* [TASK TO COMPLETE]
Retype each line of the listing below, from the first through the one holding "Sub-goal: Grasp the", with no other lines.

==========

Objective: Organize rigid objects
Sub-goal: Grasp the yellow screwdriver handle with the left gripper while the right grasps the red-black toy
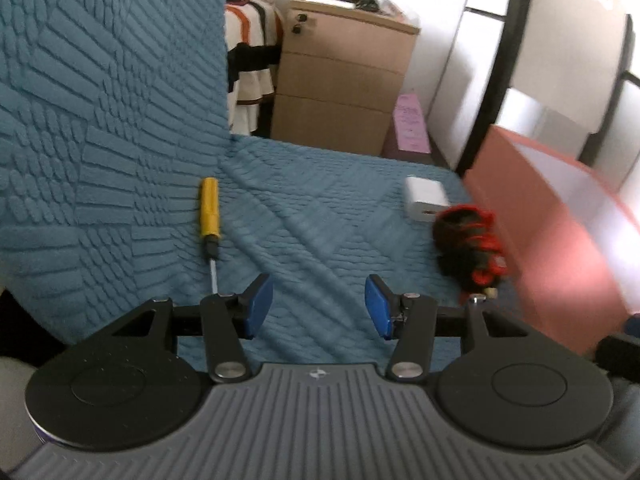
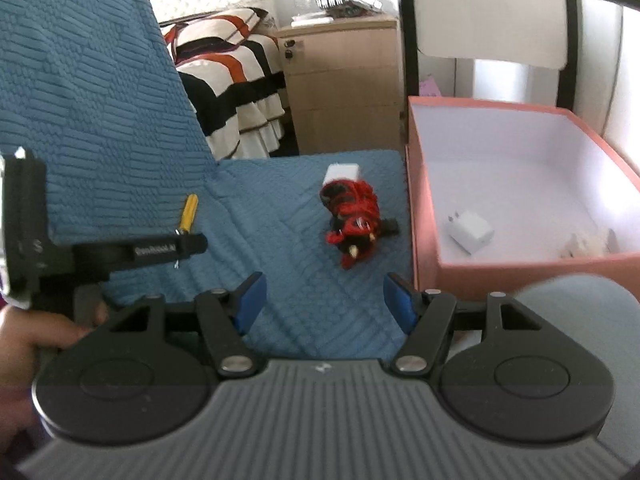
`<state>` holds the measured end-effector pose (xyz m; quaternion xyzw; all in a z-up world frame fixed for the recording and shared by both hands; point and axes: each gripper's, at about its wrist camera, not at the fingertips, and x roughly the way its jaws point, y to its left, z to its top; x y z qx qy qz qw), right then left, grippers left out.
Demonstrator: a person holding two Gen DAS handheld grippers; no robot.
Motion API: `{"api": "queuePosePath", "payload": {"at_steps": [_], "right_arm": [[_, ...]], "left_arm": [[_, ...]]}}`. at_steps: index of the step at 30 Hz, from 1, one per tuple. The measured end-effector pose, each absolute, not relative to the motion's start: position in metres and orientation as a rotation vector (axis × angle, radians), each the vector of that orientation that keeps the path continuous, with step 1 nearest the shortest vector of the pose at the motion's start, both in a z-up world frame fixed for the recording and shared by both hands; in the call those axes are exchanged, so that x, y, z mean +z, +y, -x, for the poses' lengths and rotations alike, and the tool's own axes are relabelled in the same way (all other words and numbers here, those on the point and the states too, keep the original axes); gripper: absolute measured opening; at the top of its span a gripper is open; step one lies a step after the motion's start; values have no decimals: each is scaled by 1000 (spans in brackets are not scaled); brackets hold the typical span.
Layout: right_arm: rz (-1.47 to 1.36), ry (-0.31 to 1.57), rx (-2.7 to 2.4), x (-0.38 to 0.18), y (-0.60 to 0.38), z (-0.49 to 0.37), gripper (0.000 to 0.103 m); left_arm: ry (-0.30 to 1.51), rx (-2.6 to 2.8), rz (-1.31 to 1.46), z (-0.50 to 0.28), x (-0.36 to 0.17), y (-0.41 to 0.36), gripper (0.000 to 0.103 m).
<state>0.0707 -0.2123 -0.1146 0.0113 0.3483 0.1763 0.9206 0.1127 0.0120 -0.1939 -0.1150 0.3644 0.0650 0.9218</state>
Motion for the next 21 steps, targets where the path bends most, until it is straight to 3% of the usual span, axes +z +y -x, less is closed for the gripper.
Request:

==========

* [RESPONSE TO THIS EXERCISE]
Objective: Organize rigid objects
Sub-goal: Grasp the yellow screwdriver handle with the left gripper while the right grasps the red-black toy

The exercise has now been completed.